A QUARRY Bank teenager is the 1,000th patient recruited to a hospital project that is looking to transform the diagnosis and treatment of rare diseases and cancer.

Megan Wood’s recruitment to the 100,000 Genomes Project signalled the milestone for the team at Birmingham Children’s Hospital.

The national initiative – the first of its type in the world – is decoding complete sets of genetic information to help scientists and doctors understand more about specific conditions.

Megan, 18, has been cared for by the hospital since she was two-years-old when she was diagnosed with systemic onset juvenile idiopathic arthritis and later, interstitial lung disease.

She is hoping that by taking part, the project could help with more targeted and personalised treatment offered to both herself and others.

The Halesowen College student said: “It can be really frustrating at times because my condition can mean I can’t do everyday things like my friends.

“That’s obviously annoying, so I’m hoping that by taking part it might lead to more of an explanation on what causes the problems.”

The project has seen 14,946 genomes sequenced so far across the country. Genomes are found in almost every cell of the body and are the instructions for making people who they are.
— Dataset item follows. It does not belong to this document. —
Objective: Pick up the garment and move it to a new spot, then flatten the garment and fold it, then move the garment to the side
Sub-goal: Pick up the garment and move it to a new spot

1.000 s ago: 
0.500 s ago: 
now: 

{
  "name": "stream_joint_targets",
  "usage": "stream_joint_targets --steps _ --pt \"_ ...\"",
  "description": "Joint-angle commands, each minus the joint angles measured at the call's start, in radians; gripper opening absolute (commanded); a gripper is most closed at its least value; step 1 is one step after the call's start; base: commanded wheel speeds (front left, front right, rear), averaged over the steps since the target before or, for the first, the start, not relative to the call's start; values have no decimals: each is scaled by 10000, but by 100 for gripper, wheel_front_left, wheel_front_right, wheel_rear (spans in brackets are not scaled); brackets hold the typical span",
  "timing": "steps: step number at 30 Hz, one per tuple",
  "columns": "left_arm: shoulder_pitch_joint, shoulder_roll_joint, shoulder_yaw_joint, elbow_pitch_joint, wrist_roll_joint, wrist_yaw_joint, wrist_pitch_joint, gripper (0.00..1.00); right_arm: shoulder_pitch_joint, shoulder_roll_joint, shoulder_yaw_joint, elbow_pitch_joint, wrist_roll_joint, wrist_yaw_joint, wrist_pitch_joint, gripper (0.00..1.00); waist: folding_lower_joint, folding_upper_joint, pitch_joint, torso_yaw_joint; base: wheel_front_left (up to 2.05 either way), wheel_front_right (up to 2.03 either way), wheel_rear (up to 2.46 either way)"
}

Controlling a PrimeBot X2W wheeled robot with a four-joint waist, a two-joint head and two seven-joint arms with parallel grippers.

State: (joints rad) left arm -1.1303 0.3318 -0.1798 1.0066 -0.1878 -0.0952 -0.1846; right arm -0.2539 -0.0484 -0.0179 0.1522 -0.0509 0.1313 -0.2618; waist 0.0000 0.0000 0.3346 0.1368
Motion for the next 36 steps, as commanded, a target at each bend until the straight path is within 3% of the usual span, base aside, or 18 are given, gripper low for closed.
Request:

Dr Larissa Kerecuk, consultant paediatric nephrologist and clinical lead for rare diseases at Birmingham Children’s Hospital, said: “We’re passionate about improving the care and treatment we offer to our children and young people, which is why we’re proud to be part of the ground-breaking 100,000 Genome Project.

“Our team work tirelessly to promote the exciting initiative that could potentially transform healthcare in years to come.

“Most importantly, we’d like to say a huge thank-you to Megan and all of our patients and families that have agreed to take part.”